1968 Railway Cup Hurling Championship
- Dates: 25 February 1968 - 17 March 1968
- Teams: 4
- Champions: Munster (29th title) Mick Roche (captain)
- Runners-up: Leinster

Tournament statistics
- Matches played: 3
- Goals scored: 12 (4 per match)
- Points scored: 62 (20.67 per match)
- Top scorer(s): Justin McCarthy (2-06)

= 1968 Railway Cup Hurling Championship =

Irish hurling competition

The 1968 Railway Cup Hurling Championship was the 42nd staging of the Railway Cup since its establishment by the Gaelic Athletic Association in 1927. The cup began on 25 February 1968 ended on 17 March 1968.

Leinster were the defending champions.

On 17 March 1968, Munster won the cup following a 0-14 to 0-10 defeat of Leinster in the final. This was their 29th Railway Cup title and their first since 1966.
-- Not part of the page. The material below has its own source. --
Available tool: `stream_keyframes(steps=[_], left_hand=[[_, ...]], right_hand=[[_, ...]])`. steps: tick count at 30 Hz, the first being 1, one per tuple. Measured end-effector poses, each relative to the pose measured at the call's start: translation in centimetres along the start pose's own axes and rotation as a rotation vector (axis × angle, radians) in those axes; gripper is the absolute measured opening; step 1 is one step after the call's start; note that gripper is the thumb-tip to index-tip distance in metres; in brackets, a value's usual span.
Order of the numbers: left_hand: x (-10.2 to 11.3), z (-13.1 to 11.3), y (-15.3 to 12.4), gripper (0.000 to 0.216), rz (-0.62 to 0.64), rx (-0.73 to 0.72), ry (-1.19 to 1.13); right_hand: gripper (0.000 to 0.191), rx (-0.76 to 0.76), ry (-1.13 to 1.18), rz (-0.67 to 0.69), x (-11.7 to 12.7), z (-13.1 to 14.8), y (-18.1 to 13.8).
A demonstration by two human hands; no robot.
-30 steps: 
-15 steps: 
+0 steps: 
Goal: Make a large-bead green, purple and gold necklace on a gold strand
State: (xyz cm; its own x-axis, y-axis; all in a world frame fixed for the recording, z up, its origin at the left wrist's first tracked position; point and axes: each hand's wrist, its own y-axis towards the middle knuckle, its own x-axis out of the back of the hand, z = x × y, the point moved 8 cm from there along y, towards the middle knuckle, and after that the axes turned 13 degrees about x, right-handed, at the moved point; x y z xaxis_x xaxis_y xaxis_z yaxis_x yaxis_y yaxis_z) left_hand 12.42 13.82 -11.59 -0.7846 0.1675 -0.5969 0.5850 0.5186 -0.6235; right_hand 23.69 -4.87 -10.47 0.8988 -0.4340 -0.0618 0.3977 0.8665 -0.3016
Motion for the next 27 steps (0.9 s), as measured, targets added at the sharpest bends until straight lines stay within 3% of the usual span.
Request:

Munster's Justin McCarthy was the top scorer with 2-06.

==Results==

Semi-finals

25 February 1968
Munster 3-15 - 1-05 Connacht
  Munster: J McCarthy 2-4, D Nealon 1-5, É Cregan 0-2, L Guinan 0-2, M Roche 0-1, P Cronin 0-1.
25 February 1968
Leinster 5-10 - 3-08 Ulster
  Leinster: T Ring 1-3, J O'Brien 1-2, E Keher 1-2, T Doran 1-1, P Molloy 1-1, P Moran 0-1.
  Ulster: M Stafford 1-1, B McGarry 1-1, E Donnelly 1-1, P Branniff 0-2, P McShane 0-2, E Falcoona 0-1.

Final

17 March 1968
Munster 0-14 - 0-10 Leinster
  Munster: M Roche 0-4, S Barry 0-3, J McCarthy 0-2, B Hartigan 0-1, G McCarthy 0-1, L Guinan 0-1, D Nealon 0-1, M Keating 0-1.
  Leinster: P Moran 0-2, E Keher 0-2, C Dunne 0-2, N Cleere 0-2, P Molloy 0-1, D Quigley 0-1.

==Scoring statistics==

- Top scorers overall

| Rank | Player | Club | Tally | Total | Matches | Average |
|---|---|---|---|---|---|---|
| 1 | Justin McCarthy | Munster | 2-06 | 12 | 2 | 6.00 |

- Top scorers in a single game

| Rank | Player | Club | Tally | Total | Opposition |
| 1 | Justin McCarthy | Munster | 2-04 | 10 | Connacht |
| 2 | Donie Nealon | Munster | 1-05 | 8 | Connacht |
| 3 | Tommy Ring | Leinster | 1-03 | 6 | Ulster |
| 4 | Jimmy O'Brien | Leinster | 1-02 | 5 | Ulster |
| Eddie Keher | Leinster | 1-02 | 5 | Ulster |

==Bibliography==

- Donegan, Des, The Complete Handbook of Gaelic Games (DBA Publications Limited, 2005).